Example 6. Estimation of XCI Ratio from RNAseq Experiment

RNAseq was conducted on mRNA obtained from peripheral blood. Sequencing resulted in an average of 116 million paired reads per sample mapping to GRCh37.62 human reference genome (Table 7).

TABLE 7 Summary metrics of RNA Sequencing. Quality Reads Reads FPKM >1.0 Reads Mapped Mapped Mappable Mapped #genes/total Median Mapped in Pairs in pairs Bases Bases annotated Insert RNAseq (M) (M) (%) (Gb) (Gb) genes on X Size Child 95.44 84.13 88.15 8.05 8.05 346/2688 154 Mother 154.90 135.39 87.41 13.54 13.54 374/2688 156 Father 99.18 83.11 83.80 8.89 8.90 362/2688 154 Average 116.51 100.88 86.58 10.16 10.16 361/2688 155 M = million, Gb = Gigabases, #genes = based on Cuffdiff output of ensemble version 63 annotation and found in genes.fpkm_tracking.txt file for each individual.

From the, exome variant call set 1,729 single nucleotide variants including indels mapped to chromosome X, of which 901 were called heterozygous in the affected child. 374 calls were heterozygous SNPs within transcripts, and 325 were X-linked, outside pseudoatosomal PAR1 and PAR2 regions[25]. 226 variants were high quality with score PASS by GATK Variant Recalibration. Next we selected variants that were previously documented in dbSNP build 135. A total of 83 SNPs were covered with at least 20 reads. 37 phased to the maternal X and 44 to the paternal X, and two Mendelian errors. The 37 maternally inherited alleles were from 23 genes, with 19 genes with a single heterozygous expressed variant and 4 with more than two heterozygous expressed variants. The 44 paternal variant alleles were from 31 genes, and 22 of them had a single heterozygous variant expressed and 9 had more than one heterozygous variants. The allele ratio distribution indicated bimodal distribution showing lower expression of paternally inherited heterozygous SNPs (FIG. 8). The XCI ratio estimated from phased alleles was 82.7:20.3 and from the unphased allelic data was 82.2:19.2 consistent with moderately skewed X inactivation and with 85:15 ratio obtained by the HUMARA methylation assay.
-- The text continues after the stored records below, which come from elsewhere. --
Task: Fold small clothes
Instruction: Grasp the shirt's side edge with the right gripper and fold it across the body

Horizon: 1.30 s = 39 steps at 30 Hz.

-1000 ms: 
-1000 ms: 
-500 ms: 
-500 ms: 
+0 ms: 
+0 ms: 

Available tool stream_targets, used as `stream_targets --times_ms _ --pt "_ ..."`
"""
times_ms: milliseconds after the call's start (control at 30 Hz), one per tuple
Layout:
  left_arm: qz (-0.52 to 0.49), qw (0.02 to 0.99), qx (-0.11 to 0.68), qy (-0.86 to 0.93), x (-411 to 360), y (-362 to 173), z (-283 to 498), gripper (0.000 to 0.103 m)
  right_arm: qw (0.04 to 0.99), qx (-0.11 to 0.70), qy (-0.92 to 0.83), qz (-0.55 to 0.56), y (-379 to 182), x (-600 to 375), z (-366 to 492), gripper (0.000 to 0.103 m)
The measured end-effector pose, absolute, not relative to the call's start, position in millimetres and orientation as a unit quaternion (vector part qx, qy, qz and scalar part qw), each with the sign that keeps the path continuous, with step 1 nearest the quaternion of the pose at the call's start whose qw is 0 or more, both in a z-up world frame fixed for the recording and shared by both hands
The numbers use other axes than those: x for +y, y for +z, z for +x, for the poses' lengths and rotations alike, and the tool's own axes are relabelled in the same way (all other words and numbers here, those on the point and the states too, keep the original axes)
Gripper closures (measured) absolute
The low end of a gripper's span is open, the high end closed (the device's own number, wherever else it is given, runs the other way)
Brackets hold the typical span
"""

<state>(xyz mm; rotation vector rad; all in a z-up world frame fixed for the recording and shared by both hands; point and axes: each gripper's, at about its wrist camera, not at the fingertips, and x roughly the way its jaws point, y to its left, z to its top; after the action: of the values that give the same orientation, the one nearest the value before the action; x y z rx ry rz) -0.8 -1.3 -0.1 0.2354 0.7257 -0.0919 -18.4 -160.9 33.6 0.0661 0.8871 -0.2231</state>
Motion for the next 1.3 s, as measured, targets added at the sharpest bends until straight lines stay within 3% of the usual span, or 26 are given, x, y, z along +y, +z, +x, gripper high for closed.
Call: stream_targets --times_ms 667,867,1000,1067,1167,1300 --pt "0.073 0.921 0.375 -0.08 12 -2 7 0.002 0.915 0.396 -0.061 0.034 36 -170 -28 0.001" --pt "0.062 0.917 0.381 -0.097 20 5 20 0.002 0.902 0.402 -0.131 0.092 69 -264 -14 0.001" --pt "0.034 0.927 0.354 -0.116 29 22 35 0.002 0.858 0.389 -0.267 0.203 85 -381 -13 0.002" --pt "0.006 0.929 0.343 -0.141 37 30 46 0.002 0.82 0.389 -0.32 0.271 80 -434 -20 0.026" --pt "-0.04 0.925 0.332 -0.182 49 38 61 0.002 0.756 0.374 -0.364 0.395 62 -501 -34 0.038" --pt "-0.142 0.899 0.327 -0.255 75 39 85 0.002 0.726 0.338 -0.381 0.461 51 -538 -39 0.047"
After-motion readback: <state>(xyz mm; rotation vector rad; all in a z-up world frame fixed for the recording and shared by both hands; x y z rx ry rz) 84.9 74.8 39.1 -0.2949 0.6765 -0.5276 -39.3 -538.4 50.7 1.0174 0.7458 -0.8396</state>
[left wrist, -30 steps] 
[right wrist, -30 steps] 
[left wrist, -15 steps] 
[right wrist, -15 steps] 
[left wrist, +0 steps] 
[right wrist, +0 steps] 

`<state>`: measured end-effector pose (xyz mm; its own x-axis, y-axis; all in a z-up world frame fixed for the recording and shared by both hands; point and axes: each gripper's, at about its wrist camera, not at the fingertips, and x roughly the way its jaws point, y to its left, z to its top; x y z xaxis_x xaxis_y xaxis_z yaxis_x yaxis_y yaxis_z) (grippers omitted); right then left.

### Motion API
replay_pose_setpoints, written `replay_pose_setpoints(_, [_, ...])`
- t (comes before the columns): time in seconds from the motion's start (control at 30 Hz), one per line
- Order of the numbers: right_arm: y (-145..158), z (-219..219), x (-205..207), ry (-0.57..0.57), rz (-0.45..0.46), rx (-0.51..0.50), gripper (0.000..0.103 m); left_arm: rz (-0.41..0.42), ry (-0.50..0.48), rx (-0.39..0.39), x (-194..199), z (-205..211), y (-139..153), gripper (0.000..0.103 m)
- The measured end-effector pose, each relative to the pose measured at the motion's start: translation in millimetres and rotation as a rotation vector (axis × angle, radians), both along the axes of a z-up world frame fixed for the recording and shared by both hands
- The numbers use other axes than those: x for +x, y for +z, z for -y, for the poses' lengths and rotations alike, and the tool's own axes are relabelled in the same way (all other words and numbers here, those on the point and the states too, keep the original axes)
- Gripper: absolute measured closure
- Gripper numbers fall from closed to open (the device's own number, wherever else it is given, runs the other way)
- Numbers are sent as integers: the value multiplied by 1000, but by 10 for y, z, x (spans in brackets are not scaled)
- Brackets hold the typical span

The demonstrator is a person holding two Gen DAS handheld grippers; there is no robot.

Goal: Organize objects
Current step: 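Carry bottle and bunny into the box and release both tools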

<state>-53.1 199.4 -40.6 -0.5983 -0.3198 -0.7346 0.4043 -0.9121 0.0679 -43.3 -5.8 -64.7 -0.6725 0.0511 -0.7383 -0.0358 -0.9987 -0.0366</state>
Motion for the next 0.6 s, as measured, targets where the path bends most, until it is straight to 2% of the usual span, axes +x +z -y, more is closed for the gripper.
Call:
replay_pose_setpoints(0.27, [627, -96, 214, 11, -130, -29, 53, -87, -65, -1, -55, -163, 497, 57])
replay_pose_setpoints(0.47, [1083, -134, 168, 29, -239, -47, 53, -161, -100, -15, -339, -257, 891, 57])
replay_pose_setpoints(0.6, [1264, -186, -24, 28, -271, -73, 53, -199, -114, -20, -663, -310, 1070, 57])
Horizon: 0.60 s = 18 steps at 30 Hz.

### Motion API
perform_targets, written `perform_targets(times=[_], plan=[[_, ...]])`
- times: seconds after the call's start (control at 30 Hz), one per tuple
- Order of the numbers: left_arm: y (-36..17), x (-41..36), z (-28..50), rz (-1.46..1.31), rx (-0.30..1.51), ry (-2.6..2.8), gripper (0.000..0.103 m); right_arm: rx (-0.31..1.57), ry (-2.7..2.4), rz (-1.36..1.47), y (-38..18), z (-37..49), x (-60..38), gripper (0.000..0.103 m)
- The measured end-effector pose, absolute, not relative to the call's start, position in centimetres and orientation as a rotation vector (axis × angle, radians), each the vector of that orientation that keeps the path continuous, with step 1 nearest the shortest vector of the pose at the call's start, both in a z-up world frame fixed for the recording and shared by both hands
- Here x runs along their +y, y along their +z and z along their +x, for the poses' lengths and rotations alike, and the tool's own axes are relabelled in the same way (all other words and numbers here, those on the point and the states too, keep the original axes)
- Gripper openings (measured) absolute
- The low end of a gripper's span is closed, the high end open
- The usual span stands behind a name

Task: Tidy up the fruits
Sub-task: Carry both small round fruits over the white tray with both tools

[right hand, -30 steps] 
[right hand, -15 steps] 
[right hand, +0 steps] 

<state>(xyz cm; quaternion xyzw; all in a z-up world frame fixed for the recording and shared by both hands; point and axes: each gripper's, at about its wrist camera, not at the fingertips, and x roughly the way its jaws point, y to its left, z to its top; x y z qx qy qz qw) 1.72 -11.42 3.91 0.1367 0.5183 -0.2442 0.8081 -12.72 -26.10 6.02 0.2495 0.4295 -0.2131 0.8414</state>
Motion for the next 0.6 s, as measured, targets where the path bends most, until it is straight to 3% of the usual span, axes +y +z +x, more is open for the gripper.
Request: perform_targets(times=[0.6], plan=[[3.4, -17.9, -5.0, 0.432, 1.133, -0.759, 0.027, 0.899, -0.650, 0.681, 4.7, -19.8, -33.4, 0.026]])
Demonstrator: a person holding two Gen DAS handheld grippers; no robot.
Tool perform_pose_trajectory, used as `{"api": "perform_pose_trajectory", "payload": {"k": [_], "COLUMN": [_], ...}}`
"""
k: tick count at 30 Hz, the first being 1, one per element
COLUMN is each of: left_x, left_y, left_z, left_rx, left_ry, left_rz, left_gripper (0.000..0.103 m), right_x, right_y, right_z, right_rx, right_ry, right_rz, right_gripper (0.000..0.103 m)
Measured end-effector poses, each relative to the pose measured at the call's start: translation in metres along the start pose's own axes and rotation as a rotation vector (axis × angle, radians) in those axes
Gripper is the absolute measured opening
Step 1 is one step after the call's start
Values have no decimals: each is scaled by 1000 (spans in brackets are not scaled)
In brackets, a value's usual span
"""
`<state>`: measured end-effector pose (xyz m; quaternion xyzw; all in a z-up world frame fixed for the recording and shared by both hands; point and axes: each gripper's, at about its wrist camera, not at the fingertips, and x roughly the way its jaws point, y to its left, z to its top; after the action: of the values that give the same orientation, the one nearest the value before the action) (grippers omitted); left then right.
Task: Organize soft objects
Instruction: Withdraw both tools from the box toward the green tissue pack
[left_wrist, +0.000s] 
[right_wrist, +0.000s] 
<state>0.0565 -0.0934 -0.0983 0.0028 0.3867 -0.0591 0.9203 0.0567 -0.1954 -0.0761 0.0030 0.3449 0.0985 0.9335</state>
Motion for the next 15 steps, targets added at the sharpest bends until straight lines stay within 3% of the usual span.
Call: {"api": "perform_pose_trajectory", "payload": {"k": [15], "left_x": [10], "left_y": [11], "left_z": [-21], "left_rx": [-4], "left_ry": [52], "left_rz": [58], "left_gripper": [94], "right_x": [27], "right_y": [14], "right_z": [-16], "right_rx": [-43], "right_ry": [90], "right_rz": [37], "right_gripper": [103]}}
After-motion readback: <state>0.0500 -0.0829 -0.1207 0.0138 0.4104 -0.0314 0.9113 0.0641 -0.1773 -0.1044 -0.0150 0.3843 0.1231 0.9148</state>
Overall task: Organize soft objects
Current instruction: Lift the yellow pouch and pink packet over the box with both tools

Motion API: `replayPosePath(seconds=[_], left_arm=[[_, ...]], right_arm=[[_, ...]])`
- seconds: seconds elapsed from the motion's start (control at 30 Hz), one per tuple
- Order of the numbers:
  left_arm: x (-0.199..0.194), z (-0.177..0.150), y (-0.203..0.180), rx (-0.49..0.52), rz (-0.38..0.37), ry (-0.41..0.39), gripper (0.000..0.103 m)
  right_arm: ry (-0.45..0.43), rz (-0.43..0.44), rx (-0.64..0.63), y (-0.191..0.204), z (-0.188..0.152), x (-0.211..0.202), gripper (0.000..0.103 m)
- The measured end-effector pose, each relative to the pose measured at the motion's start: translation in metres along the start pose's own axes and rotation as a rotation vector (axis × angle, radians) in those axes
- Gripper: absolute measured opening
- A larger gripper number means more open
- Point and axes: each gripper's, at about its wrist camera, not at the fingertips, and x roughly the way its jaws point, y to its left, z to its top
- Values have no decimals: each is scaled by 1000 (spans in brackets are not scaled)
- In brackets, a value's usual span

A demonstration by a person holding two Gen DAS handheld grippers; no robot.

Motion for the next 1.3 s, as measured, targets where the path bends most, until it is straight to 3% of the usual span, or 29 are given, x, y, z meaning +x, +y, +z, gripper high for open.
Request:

The integration of phase information had minimal effect to final estimate indicating the power of the semi-parametric model. In addition to the clinical case we estimated XCI ratio in 4 additional female individuals from our clinical sequencing center (FIGS. 9A-9E). In each case XCI was estimated by our RNAseq approach and the HUMARA assay. A single case was uninformative for the HUMARA, which can be due to homozygosity at the methylation sensitive repeat sequence of the AR locus (FIG. 9E). In 3 out of the 5 cases (60%), the HUMARA method suggested moderately skewed XCI ratio (>80:20) (FIGS. 9A, 9C, and 9D). However, expression analysis supported strong correlation between the three methods only in the clinical case of this report where skewed XCI was estimated by all three methods (FIG. 9A). In two of the remaining four cases skewed XCI was not supported by the RNAseq analysis (FIGS. 9C and 9D). In a single case all three methods predicted random XCI ratio (FIG. 9B). In general the Beta and the Semi-Parametric methods have a high correlation with each other (Pearson's r=0.99), but these approaches have weaker correlation with HUMARA (SP Pearson's r=0.84, Beta Pearson's r=0.80). In general, we see a lower XCI ratio estimated by allele expression analysis than by HUMARA. Estimates of XCI ratio may be biased by reference bias in read mapping, insufficient coverage at heterozygous loci, and by heterogeneous gene expression due to methylation and cis-acting regulatory mechanisms.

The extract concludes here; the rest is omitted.